Do lado oposto, Antônio Vilemar Campos, 52, escuta as preocupações de quem ficou fora do hospital. Hoje, em 1º de maio de 2021, completa um ano desde que foi contratado como vigilante do HSJ e precisou aprender a conviver com o receio de se contaminar.
O medo da Covid, aliás, é só um entre o turbilhão de sentimentos com que precisa lidar dia a dia. “Vejo gente chegando mal e saindo bem, gente vindo com parente e saindo sozinho. Famílias chorando pelas perdas. É muito difícil”, relata.
A maior lição que fica depois de um ano de atuação na linha de frente de combate à virose pandêmica, então, “é sobre humanidade”. “O que vejo nas pessoas não quero pra mim. Sinto a dor do outro, fico sentido, aprendo a conversar, a dialogar. Não perdi ninguém, mas me sinto mais ser humano”, reconhece Vilemar.

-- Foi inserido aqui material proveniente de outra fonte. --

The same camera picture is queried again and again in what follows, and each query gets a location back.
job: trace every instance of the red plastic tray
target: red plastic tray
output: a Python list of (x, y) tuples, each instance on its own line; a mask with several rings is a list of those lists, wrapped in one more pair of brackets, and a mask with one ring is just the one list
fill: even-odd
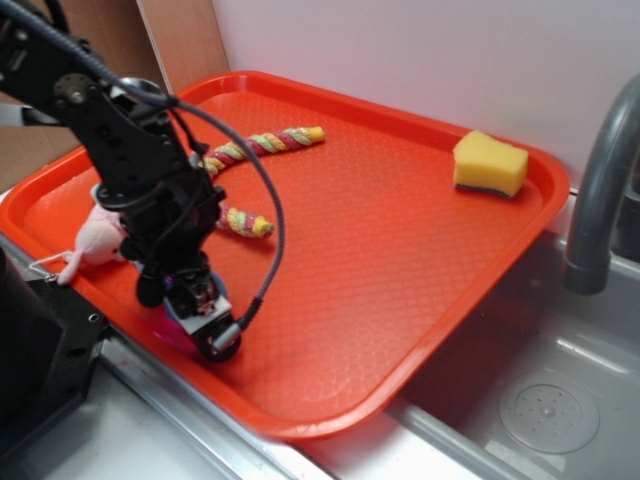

Quando as pessoas chegam, já passam por mim. Tô na linha de frente. Por isso acho que o respeito com quem vem muito mal ou perde algum parente é essencial.
Hoje, o vigilante está vacinado contra a Covid, mas o temor de infectar a mãe idosa, as filhas e os netos segue mobilizando uma rotina de higiene rigorosa. “No começo, eu não queria a vacina, fiquei receoso. Mas os colegas tomaram, ficaram bem, e fui. Estou 100%. Não cheguei nem a gripar, nesse ano todo”, pontua.
“Não tem dinheiro que pague”
A jovem Juliana Bento, 28, não teve a mesma sorte: como numa guerra, encara o coronavírus de forma direta todos os dias, entrando e saindo de leitos infectados com a missão de torná-los livres do inimigo invisível. Em abril e outubro de 2020, ele a derrotou. Os sintomas, contudo, foram leves.
Desde março do ano passado, Juliana integra a equipe de higienização e serviços gerais do hospital. Entra às 7h e começa a limpeza pelas áreas menos contaminadas, as administrativas, até chegar às enfermarias. Às 19h, quando “larga”, parte para o turno de limpeza da própria casa.
“Na minha casa, a limpeza de tudo é com álcool, dos móveis ao chão. Cuidado nunca é demais. Reduzi inclusive a ida na casa dos meus pais, pra evitar levar o vírus pra eles”, descreve.
Antes de entrar no hospital, a jovem estava desempregada há um ano. O preço da reinserção no mercado, contudo, tem sido alto. “Achei melhor meus filhos de 7 e 12 anos ficarem na casa da minha mãe, pra prevenir. Enfrento uma saudade grande, a gente dormia junto”, emociona-se.
Os anticorpos que desenvolveu por contrair a doença duas vezes e a própria vacina não diminuíram o medo da doença – sentimento que, segundo Juliana, “faz a gente se preservar”. A gravidade crescente dos casos que presencia também contribui.
Na entrada, na estadia e na saída do paciente do leito eu tô lá. Antes eu conversava com eles. Hoje, quase todos são graves, ficam sedados.
Apesar de ser funcionária terceirizada e não receber os mesmos auxílios financeiros dos demais, Juliana relata que a valorização de todos os profissionais da linha de frente pelos pacientes é garantida.
“Somos muito corajosos em sair de casa todo dia, enfrentar esse vírus horrível, correndo risco de levar pras pessoas que amamos. Não tem palavras nem dinheiro que paguem isso”, frisa.